**Assignment**. Answer with a number only, stating how many lines of the records hold the word "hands".

*** Opening of Provided data ***

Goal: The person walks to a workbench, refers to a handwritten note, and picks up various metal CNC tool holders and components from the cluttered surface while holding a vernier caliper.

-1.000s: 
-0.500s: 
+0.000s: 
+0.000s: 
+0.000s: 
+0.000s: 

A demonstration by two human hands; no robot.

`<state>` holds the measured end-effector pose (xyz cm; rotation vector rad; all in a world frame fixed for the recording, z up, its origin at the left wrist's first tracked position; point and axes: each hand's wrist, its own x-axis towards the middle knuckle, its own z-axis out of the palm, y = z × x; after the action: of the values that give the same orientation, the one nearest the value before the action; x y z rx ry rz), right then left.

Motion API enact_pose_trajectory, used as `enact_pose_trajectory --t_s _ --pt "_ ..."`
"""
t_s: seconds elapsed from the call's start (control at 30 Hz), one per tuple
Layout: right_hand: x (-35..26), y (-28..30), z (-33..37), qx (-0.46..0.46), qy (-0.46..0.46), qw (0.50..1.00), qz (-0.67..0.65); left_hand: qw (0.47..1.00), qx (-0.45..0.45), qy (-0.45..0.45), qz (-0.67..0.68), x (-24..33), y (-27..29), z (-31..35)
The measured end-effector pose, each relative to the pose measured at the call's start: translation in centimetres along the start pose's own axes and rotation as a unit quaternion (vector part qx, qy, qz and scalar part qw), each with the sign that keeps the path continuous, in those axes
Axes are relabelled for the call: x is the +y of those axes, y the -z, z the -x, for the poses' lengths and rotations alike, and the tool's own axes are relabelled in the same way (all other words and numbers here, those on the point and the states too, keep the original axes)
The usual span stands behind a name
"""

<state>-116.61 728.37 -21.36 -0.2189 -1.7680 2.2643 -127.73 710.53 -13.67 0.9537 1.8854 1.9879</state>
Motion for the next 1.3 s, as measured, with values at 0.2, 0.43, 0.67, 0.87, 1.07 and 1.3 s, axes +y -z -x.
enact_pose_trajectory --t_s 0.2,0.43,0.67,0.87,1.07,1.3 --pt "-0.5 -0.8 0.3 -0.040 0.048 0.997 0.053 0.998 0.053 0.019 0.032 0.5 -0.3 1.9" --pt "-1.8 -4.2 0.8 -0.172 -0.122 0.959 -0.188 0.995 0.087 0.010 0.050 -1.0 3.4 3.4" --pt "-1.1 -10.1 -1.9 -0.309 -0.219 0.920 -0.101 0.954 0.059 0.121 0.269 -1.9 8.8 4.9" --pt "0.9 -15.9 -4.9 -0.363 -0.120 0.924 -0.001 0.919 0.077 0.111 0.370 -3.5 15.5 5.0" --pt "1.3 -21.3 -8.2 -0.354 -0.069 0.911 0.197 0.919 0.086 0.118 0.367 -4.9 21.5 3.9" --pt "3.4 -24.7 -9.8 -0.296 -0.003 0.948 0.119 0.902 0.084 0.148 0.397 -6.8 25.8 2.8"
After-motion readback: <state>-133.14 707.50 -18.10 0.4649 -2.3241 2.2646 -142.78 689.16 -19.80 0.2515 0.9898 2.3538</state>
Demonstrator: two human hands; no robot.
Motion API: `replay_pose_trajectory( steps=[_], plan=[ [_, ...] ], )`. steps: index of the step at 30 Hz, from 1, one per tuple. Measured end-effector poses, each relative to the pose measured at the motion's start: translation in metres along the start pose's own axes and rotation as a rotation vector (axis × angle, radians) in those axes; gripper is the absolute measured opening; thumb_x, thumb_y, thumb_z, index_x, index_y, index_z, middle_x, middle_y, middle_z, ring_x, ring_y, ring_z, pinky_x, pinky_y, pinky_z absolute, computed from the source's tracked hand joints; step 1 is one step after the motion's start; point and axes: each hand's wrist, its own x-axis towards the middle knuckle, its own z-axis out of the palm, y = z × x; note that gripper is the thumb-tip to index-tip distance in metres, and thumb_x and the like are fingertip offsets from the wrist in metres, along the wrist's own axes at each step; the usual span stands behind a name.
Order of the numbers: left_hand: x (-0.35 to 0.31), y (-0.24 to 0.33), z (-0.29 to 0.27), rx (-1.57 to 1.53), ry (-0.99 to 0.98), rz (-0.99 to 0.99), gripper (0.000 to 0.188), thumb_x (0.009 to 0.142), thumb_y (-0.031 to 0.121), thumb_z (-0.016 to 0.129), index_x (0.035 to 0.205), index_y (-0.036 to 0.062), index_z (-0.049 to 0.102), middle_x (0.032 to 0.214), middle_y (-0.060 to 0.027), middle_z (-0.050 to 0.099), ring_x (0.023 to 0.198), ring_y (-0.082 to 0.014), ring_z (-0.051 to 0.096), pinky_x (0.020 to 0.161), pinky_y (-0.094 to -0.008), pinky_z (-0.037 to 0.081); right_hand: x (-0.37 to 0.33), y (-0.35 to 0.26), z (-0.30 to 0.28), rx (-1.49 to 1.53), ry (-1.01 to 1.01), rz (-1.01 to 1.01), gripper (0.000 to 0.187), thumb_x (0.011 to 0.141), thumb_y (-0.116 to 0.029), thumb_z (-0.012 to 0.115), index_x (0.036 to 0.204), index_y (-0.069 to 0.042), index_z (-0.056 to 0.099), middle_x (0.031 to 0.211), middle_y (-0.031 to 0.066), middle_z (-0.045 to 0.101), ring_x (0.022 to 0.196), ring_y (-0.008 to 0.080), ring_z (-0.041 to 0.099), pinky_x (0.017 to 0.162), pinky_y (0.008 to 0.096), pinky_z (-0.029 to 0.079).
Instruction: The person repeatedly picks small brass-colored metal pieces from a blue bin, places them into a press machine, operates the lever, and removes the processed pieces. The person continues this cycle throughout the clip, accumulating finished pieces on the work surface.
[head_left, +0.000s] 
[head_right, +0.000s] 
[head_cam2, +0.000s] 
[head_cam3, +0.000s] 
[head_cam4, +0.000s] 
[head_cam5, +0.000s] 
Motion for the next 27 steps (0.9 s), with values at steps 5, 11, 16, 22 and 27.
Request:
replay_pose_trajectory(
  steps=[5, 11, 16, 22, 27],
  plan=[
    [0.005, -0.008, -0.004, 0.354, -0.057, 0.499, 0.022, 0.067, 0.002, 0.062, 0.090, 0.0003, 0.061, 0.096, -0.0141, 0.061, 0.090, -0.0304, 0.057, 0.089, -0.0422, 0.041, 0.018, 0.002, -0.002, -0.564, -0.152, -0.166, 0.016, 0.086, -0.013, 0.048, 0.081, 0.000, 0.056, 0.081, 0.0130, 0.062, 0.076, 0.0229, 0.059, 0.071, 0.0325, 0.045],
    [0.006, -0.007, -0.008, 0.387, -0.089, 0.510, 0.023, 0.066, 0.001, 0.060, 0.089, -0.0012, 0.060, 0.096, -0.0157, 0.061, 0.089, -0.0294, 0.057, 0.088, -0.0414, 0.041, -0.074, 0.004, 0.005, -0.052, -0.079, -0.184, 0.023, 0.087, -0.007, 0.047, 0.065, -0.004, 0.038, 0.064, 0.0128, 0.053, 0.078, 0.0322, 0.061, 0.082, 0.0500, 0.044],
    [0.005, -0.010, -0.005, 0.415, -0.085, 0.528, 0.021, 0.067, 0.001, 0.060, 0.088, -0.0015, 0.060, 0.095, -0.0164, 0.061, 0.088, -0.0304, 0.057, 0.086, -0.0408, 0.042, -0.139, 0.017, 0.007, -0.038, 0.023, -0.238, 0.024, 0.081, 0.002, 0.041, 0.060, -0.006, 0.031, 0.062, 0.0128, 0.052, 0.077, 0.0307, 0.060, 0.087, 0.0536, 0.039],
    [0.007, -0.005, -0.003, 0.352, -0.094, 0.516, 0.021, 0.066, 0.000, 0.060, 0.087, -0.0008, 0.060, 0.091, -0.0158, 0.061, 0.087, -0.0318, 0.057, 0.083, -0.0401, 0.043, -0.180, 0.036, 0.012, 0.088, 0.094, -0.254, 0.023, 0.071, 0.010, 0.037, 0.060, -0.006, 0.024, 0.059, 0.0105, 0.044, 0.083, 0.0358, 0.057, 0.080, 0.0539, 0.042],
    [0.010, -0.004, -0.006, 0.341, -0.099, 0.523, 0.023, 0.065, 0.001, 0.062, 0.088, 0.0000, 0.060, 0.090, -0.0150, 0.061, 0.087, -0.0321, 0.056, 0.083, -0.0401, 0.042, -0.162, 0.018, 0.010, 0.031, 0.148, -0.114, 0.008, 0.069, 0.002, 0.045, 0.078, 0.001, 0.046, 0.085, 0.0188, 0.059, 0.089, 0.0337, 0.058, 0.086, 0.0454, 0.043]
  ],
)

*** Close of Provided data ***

**Response box**. 2